YOUR GOAL:
Please write out the whole listing that follows exactly; the pictures stay out.
= = =
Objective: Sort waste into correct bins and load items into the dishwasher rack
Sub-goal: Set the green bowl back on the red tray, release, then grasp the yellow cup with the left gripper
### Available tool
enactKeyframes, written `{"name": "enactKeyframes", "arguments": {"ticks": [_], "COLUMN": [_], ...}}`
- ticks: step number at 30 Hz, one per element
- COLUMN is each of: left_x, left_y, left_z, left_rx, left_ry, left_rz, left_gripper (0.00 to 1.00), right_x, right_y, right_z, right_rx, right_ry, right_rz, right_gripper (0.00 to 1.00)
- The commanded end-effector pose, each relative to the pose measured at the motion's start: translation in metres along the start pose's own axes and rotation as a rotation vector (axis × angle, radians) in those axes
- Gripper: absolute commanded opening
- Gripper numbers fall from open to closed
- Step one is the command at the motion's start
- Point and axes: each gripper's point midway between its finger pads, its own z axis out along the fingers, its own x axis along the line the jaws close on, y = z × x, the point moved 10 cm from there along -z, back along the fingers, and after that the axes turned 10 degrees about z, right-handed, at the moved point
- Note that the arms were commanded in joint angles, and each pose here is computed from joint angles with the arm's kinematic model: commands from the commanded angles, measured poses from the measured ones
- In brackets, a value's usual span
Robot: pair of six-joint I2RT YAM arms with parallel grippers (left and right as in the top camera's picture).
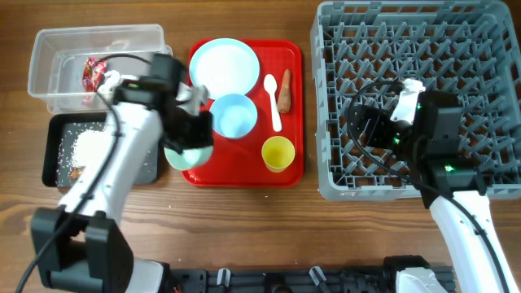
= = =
ANSWER FOR THE TASK:
Objective: Sort waste into correct bins and load items into the dishwasher rack
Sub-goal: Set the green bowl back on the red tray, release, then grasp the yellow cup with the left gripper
### Available tool
enactKeyframes, written `{"name": "enactKeyframes", "arguments": {"ticks": [_], "COLUMN": [_], ...}}`
- ticks: step number at 30 Hz, one per element
- COLUMN is each of: left_x, left_y, left_z, left_rx, left_ry, left_rz, left_gripper (0.00 to 1.00), right_x, right_y, right_z, right_rx, right_ry, right_rz, right_gripper (0.00 to 1.00)
- The commanded end-effector pose, each relative to the pose measured at the motion's start: translation in metres along the start pose's own axes and rotation as a rotation vector (axis × angle, radians) in those axes
- Gripper: absolute commanded opening
- Gripper numbers fall from open to closed
- Step one is the command at the motion's start
- Point and axes: each gripper's point midway between its finger pads, its own z axis out along the fingers, its own x axis along the line the jaws close on, y = z × x, the point moved 10 cm from there along -z, back along the fingers, and after that the axes turned 10 degrees about z, right-handed, at the moved point
- Note that the arms were commanded in joint angles, and each pose here is computed from joint angles with the arm's kinematic model: commands from the commanded angles, measured poses from the measured ones
- In brackets, a value's usual span
Robot: pair of six-joint I2RT YAM arms with parallel grippers (left and right as in the top camera's picture).

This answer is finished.